Après quelques recherches sur le design des tables japonaises, leurs utilisations et leurs dimensions, j’ai conçu et dessiné les plans de celle-ci. Ce sera une table familiale capable de recevoir 4 à 6 personnes.

Je voulais une table aux courbes linéaires et le plus naturelle possible. Son style sera des plus épuré mais légèrement relevé par une décoration dû à l’effet de l’assemblage. Elle sera constituée d’un grand plateau qui viendra s’emboîter, grâce à 3 tenons de type queue d’aronde, dans les embouts de la table supportés par les pieds.

Cette table sera constituée de cinq types de pièces que voici :

La sélection du bois

Une étape importante s’il en est. Pour ce projet, j’ai choisi l’érable et le jatoba pour leur beauté, leur robustesse et leur contraste.

Après avoir calculé le volume de PMP nécessaire à la réalisation, je suis allé choisir les planches de bois brut à ma scierie habituelle.
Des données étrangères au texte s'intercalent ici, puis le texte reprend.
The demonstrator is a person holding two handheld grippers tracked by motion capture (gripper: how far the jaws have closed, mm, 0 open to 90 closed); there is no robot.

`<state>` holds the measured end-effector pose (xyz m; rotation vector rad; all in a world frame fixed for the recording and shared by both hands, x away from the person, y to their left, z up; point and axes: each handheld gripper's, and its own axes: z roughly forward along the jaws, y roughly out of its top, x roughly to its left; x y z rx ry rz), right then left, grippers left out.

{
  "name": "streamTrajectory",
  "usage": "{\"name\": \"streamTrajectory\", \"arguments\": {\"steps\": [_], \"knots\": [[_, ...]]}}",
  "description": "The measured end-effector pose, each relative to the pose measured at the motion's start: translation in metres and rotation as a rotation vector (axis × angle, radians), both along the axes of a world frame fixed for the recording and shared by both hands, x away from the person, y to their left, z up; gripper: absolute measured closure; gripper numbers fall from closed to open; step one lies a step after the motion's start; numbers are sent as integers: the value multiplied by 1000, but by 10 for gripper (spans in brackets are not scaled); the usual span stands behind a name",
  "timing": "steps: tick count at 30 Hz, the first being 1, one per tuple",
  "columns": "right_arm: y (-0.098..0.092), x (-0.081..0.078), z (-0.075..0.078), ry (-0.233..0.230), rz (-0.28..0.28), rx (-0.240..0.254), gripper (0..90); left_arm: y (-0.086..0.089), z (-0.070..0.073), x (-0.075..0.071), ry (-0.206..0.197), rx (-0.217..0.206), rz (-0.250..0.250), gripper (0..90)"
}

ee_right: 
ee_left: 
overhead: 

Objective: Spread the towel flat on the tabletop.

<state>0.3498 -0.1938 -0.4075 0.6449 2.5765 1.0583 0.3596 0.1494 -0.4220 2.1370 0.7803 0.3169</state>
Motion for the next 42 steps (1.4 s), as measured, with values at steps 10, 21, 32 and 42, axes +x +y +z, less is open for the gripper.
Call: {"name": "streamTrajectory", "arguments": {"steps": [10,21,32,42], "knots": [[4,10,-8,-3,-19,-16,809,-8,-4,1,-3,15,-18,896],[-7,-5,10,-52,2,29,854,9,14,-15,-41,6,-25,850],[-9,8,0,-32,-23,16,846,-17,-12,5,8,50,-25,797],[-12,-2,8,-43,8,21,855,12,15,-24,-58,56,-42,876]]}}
La préparation des planches

  1. Première étape : dimensionner les planches en longueur en se laissant un peu de jeu pour la coupe finale.
  2. Deuxième étape : passer les planches à la dégauchisseuse pour avoir deux surfaces planes et à angle droit.
  3. Troisième étape : passer les planches à la raboteuse pour obtenir deux surfaces parallèles et à l’épaisseur désirée.
  4. Quatrième étape : refendre les planches au banc de scie pour obtenir la largeur désirée et terminer l’équerrage.
  5. Dernière étape : couper les planches à la scie à onglet pour obtenir un angle droit aux extrémités et la longueur désirée. A ce stade-ci, les planches sont prêtes à être utilisées.

Le plateau

Commençons par sélectionner les « plus belles planches » et déterminer les faces visibles en fonction de leurs associations et des veines du bois.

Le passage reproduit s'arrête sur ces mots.